§ **TASK DESCRIPTION**:
The line with "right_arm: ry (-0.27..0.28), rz", the line with "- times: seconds", and all lines between them in the material below: return these exactly, and no others.

┌─ MATERIAL TO PROCESS

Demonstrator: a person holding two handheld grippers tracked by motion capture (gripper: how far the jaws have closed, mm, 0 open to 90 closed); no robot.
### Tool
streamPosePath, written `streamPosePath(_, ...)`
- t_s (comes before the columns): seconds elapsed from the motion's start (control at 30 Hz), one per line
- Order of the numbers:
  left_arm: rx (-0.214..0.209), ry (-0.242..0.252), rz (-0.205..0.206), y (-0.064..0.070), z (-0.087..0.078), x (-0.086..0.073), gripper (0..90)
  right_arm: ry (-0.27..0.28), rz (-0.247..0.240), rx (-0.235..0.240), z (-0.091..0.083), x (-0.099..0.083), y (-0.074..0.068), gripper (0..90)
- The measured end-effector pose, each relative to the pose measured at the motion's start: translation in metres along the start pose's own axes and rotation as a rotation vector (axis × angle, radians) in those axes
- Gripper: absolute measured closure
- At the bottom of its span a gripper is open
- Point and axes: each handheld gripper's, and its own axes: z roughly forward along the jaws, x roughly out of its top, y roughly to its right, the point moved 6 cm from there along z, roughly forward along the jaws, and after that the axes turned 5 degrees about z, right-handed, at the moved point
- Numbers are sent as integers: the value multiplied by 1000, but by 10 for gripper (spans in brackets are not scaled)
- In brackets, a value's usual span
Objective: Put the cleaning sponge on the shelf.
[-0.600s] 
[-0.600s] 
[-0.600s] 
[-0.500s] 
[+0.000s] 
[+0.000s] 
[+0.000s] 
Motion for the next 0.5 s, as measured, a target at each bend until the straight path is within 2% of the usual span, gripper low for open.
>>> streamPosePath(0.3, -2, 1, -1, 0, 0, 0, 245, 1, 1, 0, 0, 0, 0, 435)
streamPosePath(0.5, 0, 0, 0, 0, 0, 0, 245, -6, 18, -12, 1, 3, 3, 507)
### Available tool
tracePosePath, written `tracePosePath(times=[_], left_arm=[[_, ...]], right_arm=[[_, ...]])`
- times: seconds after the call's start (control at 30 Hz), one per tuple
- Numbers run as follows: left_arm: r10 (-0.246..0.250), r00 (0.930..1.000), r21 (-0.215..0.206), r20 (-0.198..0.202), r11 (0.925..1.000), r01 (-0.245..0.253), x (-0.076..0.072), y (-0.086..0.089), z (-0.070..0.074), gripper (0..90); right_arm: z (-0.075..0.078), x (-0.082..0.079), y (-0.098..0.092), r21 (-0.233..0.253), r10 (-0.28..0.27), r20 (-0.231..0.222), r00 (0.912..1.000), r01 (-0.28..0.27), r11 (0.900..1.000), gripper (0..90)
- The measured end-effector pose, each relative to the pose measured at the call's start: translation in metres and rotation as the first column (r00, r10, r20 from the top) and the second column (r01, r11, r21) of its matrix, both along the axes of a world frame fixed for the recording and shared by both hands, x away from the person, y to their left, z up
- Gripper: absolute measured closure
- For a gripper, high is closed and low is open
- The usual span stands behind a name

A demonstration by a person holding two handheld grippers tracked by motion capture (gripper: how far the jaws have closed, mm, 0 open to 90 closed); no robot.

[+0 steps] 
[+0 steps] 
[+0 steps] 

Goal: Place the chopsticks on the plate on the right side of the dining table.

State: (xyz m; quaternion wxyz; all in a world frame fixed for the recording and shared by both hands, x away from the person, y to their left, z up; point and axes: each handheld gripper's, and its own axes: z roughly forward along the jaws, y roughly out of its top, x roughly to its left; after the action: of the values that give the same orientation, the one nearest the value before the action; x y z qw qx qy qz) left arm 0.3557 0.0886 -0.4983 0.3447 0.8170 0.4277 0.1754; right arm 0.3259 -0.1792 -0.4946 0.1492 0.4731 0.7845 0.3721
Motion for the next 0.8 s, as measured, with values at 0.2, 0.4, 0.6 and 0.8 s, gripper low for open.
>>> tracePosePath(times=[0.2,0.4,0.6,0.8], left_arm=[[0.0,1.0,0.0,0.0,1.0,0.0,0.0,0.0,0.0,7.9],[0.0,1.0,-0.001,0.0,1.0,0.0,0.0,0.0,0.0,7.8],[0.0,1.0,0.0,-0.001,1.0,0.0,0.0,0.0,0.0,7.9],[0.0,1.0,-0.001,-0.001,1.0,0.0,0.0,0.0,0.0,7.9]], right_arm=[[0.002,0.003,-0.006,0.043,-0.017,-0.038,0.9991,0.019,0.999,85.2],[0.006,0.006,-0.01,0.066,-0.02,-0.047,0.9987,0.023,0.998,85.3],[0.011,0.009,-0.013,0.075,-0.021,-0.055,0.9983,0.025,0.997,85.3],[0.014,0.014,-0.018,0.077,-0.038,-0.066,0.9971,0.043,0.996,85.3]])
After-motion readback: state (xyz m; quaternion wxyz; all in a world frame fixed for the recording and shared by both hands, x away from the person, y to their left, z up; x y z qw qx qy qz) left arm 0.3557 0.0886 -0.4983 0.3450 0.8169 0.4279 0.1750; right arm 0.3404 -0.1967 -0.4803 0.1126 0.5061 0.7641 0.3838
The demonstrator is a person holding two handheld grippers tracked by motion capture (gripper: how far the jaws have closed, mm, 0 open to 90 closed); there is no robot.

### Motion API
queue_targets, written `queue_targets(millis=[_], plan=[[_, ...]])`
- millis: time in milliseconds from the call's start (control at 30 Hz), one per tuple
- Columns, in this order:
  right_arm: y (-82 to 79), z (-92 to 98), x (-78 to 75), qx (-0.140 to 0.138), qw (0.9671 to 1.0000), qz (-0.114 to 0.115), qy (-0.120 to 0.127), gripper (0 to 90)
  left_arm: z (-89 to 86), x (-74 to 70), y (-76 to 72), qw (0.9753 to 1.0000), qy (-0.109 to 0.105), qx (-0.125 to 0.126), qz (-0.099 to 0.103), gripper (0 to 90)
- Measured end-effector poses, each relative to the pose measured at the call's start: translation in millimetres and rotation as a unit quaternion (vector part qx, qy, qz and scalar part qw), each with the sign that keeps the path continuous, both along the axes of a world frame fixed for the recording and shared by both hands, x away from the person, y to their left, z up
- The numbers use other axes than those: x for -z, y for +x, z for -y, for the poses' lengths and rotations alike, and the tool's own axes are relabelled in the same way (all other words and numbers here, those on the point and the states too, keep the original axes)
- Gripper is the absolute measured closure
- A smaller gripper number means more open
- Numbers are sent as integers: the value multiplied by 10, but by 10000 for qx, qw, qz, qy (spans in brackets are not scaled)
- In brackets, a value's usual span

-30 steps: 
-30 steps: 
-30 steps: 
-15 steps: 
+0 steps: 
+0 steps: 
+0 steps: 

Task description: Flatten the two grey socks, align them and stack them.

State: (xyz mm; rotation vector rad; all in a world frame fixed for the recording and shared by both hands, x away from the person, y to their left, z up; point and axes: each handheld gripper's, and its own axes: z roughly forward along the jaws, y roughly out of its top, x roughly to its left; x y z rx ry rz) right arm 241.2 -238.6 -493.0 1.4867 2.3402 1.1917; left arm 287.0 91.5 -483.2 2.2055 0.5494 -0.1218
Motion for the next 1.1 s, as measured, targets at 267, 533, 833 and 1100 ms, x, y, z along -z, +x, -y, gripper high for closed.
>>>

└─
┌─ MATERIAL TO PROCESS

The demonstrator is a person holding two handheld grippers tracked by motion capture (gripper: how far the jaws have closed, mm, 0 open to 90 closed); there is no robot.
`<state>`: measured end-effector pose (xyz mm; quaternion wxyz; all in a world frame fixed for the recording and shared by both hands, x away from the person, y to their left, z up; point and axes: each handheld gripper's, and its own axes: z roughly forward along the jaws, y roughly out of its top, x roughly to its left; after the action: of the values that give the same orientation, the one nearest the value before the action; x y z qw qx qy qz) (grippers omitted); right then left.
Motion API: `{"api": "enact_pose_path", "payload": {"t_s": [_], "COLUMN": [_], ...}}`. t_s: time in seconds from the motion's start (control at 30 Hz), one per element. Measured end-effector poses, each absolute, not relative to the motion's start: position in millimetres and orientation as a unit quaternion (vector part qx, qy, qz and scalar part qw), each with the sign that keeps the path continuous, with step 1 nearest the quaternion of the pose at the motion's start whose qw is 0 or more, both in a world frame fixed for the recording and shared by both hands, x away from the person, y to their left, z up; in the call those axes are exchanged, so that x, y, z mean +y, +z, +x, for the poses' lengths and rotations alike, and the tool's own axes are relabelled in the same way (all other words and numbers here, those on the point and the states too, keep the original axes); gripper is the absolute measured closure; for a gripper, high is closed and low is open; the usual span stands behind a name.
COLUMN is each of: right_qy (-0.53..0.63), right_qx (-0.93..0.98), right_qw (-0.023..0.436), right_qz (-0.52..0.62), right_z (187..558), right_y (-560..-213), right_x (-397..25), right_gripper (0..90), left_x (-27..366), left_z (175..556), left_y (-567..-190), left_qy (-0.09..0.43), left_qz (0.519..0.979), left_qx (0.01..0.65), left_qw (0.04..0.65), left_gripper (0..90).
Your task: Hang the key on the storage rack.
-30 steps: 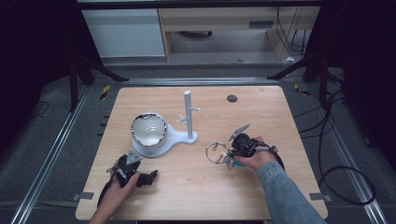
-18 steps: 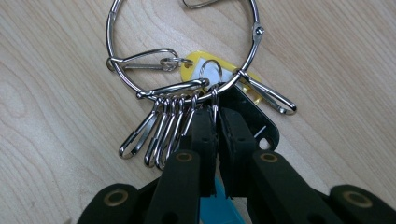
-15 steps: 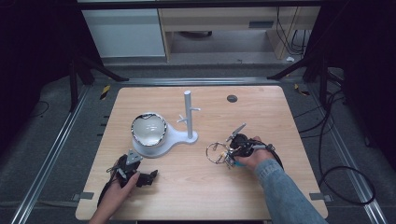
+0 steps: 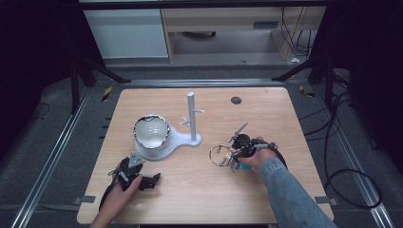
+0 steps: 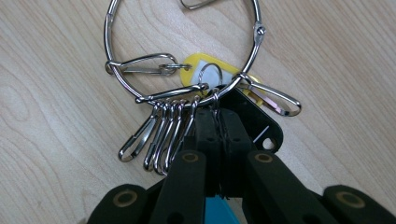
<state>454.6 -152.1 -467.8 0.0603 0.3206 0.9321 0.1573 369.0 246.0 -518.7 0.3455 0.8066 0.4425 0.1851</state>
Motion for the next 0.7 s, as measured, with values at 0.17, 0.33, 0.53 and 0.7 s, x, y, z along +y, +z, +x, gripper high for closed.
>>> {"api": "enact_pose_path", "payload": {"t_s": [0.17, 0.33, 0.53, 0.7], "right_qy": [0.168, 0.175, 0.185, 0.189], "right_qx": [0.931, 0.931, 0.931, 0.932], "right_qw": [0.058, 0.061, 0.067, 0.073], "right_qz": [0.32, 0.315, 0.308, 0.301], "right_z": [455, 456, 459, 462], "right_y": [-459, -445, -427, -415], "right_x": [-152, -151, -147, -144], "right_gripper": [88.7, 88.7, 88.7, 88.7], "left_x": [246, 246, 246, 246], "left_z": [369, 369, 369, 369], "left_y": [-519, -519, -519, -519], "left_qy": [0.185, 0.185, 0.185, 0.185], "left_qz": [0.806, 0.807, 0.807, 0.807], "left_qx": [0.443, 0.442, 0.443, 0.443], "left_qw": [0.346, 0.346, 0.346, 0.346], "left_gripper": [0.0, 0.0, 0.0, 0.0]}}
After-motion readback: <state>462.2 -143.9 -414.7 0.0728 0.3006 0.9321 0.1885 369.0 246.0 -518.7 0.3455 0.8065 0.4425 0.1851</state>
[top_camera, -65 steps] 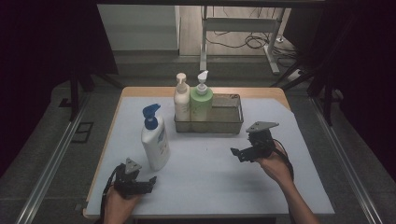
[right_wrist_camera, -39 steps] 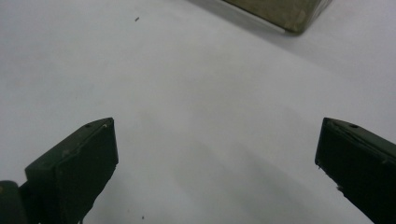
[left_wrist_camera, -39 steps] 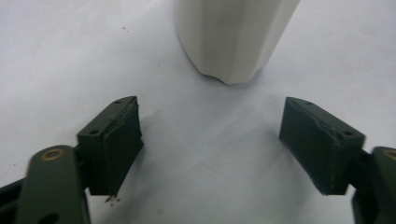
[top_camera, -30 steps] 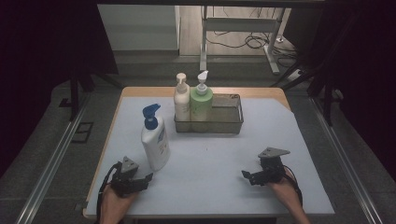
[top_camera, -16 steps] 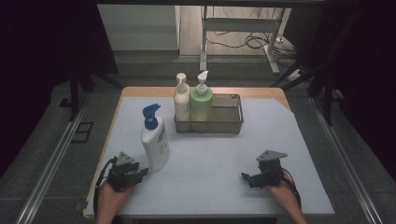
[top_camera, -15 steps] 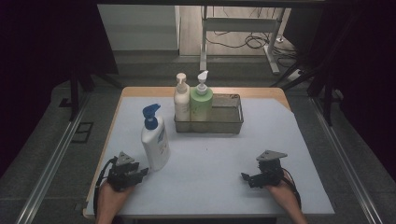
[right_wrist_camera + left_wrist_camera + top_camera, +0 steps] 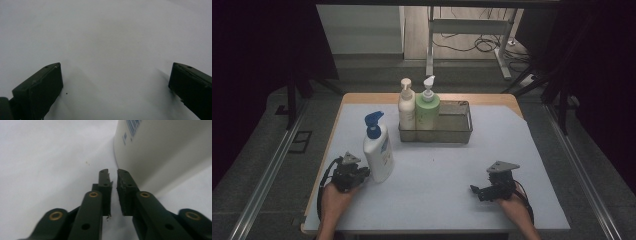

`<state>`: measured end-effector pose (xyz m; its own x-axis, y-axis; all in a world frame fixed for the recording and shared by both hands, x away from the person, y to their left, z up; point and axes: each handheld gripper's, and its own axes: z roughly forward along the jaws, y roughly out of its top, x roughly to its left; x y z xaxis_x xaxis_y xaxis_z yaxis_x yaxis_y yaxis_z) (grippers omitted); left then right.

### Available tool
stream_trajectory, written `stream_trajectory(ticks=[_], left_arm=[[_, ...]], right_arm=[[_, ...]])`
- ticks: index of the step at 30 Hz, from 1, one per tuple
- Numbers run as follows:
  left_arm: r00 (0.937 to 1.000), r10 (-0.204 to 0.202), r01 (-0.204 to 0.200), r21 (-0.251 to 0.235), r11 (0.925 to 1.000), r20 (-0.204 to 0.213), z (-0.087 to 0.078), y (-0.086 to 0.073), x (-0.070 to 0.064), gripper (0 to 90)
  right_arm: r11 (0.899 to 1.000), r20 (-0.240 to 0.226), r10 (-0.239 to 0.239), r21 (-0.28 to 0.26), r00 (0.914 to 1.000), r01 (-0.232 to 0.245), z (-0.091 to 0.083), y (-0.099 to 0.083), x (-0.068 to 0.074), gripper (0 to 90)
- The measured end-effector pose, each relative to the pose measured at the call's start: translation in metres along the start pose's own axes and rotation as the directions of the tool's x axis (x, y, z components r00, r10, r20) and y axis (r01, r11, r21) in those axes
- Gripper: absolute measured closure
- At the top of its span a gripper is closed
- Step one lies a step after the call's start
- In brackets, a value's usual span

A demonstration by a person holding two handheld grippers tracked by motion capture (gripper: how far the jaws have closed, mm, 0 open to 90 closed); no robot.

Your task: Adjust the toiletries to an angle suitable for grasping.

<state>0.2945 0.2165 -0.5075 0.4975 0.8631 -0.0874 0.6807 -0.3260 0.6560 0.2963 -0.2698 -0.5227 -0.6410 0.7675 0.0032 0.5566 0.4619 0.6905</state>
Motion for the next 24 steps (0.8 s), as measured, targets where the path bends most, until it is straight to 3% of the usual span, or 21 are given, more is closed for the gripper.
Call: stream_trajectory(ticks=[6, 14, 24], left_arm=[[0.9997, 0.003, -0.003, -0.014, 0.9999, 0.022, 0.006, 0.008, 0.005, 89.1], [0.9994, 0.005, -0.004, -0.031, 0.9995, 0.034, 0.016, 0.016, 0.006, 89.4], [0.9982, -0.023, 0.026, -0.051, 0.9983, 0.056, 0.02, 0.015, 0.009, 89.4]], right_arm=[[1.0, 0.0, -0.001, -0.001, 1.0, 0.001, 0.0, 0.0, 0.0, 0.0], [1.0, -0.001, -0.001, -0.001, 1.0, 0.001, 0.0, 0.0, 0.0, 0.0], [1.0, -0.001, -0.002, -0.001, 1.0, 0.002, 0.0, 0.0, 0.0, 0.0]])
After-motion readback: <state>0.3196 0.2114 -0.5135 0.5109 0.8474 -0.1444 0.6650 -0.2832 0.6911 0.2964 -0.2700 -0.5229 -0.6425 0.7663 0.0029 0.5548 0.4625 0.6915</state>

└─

§ **THE COMPLETED TASK**:
  right_arm: ry (-0.27..0.28), rz (-0.247..0.240), rx (-0.235..0.240), z (-0.091..0.083), x (-0.099..0.083), y (-0.074..0.068), gripper (0..90)
- The measured end-effector pose, each relative to the pose measured at the motion's start: translation in metres along the start pose's own axes and rotation as a rotation vector (axis × angle, radians) in those axes
- Gripper: absolute measured closure
- At the bottom of its span a gripper is open
- Point and axes: each handheld gripper's, and its own axes: z roughly forward along the jaws, x roughly out of its top, y roughly to its right, the point moved 6 cm from there along z, roughly forward along the jaws, and after that the axes turned 5 degrees about z, right-handed, at the moved point
- Numbers are sent as integers: the value multiplied by 1000, but by 10 for gripper (spans in brackets are not scaled)
- In brackets, a value's usual span
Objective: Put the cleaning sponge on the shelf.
[-0.600s] 
[-0.600s] 
[-0.600s] 
[-0.500s] 
[+0.000s] 
[+0.000s] 
[+0.000s] 
Motion for the next 0.5 s, as measured, a target at each bend until the straight path is within 2% of the usual span, gripper low for open.
>>> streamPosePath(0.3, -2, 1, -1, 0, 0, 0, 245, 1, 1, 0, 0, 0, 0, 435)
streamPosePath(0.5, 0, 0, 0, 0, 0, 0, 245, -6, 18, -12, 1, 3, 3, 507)
### Available tool
tracePosePath, written `tracePosePath(times=[_], left_arm=[[_, ...]], right_arm=[[_, ...]])`
- times: seconds after the call's start (control at 30 Hz), one per tuple

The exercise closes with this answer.